Mark Anthony will move to New Mexico from Lund, Sweden, where he directed construction of a multibillion neutron source, to lead the new plutonium infrastructure directorate at the Los Alamos National Laboratory, the lab said this week.
Anthony’s appointment, effective Nov. 1, follows a four-month search for someone to head the plutonium infrastructure directorate, which is nested within Los Alamos’s Weapons Program. That’s according to an announcement from the lab.
As head of the new directorate, Anthony will quarterback construction of the lab’s planned plutonium pit factory at the PF-4 Plutonium Facility and supporting infrastructure. The laboratory has been staffing up the pit directorate this summer after director Thomas Mason publicly announced its creation in April.
Anthony, who has a masters in engineering management from Drexel University and a bachelor’s in mechanical engineering from Penn State, was most recently project director for
European Spallation Source in Sweden, according to his LinkedIn profile. The facility, still under construction at deadline, will bombard heavy elements with high-energy protons to release neutrons for researchers to observe.
Prior to that, Anthony did stints with GE Hitachi Nuclear Energy in Europe, and Exelon in the U.S.
Together, a planned pit facility at the Savannah River Site in Aiken, S.C. and the Los Alamos pit factory are expected to cast at least 80 fissile nuclear-weapon primary triggers by the early or mid 2030s. The Los Alamos plant will come online first and, the National Nuclear Security Administration has said, cast at least 30 pits annually by 2026.

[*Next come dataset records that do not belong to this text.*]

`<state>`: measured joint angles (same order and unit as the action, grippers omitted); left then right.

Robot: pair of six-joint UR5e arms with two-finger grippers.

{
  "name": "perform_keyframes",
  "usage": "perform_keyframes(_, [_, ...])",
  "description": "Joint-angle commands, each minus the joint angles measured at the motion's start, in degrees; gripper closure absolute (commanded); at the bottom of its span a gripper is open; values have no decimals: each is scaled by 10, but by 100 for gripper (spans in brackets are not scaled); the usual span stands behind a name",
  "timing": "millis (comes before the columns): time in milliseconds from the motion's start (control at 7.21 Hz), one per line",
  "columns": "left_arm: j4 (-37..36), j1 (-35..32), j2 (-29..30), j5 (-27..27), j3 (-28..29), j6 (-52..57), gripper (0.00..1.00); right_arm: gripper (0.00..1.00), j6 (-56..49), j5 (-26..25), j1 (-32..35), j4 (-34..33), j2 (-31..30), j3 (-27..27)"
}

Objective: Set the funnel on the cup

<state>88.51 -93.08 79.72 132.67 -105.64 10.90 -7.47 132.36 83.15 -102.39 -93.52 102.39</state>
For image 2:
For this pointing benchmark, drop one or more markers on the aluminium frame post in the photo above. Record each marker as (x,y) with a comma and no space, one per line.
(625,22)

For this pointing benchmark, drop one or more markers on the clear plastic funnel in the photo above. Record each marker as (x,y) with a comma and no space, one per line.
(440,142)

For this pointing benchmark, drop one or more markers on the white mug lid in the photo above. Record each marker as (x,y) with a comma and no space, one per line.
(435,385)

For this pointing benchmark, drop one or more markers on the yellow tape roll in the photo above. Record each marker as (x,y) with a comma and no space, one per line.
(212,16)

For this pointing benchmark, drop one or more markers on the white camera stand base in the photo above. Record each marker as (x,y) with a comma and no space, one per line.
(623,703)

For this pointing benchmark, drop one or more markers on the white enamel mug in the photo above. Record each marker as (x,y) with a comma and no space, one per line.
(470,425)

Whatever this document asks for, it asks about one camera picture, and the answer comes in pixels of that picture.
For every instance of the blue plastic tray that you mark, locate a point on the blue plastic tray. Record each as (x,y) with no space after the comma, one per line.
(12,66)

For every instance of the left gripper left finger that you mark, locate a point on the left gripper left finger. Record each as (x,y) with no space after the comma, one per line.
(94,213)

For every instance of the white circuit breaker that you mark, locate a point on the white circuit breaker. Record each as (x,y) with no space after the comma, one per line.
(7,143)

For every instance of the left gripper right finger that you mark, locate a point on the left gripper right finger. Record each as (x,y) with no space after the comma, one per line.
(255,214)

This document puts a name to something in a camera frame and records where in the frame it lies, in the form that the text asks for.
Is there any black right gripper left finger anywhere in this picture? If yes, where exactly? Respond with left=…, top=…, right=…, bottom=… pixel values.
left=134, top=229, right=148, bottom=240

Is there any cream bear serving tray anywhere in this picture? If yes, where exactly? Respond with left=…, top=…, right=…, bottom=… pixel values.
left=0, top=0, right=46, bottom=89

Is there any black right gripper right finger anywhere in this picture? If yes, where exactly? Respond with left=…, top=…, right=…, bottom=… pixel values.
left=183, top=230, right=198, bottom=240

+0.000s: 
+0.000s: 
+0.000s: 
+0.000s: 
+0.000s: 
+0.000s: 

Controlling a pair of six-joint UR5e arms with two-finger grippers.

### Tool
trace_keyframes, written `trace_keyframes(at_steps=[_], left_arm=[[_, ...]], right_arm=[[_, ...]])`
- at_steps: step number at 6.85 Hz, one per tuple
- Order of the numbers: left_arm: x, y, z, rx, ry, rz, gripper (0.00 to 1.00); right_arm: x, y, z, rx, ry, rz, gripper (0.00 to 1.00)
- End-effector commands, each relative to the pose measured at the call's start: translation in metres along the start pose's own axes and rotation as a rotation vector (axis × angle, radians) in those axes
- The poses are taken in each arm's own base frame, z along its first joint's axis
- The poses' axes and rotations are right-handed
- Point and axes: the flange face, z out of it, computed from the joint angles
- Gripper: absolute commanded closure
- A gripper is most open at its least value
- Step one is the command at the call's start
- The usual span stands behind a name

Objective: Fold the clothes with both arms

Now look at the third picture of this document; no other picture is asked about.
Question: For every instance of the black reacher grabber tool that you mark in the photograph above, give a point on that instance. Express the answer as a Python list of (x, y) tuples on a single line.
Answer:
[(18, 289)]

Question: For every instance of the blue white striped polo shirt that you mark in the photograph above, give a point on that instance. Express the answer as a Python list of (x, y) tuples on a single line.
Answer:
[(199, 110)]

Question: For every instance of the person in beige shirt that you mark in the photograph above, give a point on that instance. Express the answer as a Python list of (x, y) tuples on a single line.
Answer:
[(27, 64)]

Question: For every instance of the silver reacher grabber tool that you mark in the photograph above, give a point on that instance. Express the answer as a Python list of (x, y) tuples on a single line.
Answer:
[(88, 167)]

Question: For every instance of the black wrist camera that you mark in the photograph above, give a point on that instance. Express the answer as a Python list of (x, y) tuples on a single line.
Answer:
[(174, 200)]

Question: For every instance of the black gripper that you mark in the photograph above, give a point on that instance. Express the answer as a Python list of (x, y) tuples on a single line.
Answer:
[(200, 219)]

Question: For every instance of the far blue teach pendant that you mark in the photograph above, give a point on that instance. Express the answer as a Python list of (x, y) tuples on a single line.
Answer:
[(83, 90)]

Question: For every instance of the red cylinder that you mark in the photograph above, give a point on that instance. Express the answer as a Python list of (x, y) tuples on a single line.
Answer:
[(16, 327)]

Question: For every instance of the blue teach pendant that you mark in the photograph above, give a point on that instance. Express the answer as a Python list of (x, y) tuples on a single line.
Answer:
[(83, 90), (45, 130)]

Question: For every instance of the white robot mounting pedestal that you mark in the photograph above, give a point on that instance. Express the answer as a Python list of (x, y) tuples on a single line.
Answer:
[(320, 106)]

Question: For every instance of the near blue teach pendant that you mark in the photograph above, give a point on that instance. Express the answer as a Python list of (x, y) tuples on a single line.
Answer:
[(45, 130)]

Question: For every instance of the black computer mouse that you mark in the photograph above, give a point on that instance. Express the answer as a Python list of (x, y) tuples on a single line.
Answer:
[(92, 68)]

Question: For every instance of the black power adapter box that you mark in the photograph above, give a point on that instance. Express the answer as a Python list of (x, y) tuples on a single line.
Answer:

Anthony will be at the top of a new directorate that includes a mixture of new and old Los Alamos hands. The lab announced five of the directorate’s key managers earlier this summer.
Carolyn Zerkle was to become senior director for project execution on Aug. 9. She has been at the lab for about 30 years and will have some oversight of the entire plutonium infrastructure portfolio.
Thomas Bratvold was scheduled to become senior director for the Los Alamos Plutonium Pit Production Project on Sept. 13. He would head of the project to expand PF-4 so that, by 2036, the facility has both the equipment and the staff necessary to cast 30 war-usable pits annually.
Paul Gretsky was to step in Aug. 23 as senior director for the Chemistry and Metallurgy Research Replacement Facility Project, responsible for ensuring that new pits are made to design-agency specifications. The first batches of new pits were scheduled to go into W87-1 warheads intended for the Ground Based Strategic Deterrent intercontinental ballistic missiles that will replace the Minuteman III fleet starting in 2030 or so. The first of the new missiles were to use W87-0 warheads, which will come from Minuteman missiles and won’t get new pits.
Brian McIlvaine was to become the directorate’s functional integration manager on Aug. 9. McIlvaine, only with the lab since, 2019 would essentially be the conduit through which personnel on the different plutonium infrastructure projects, and personnel in other lab directorates, keep in touch.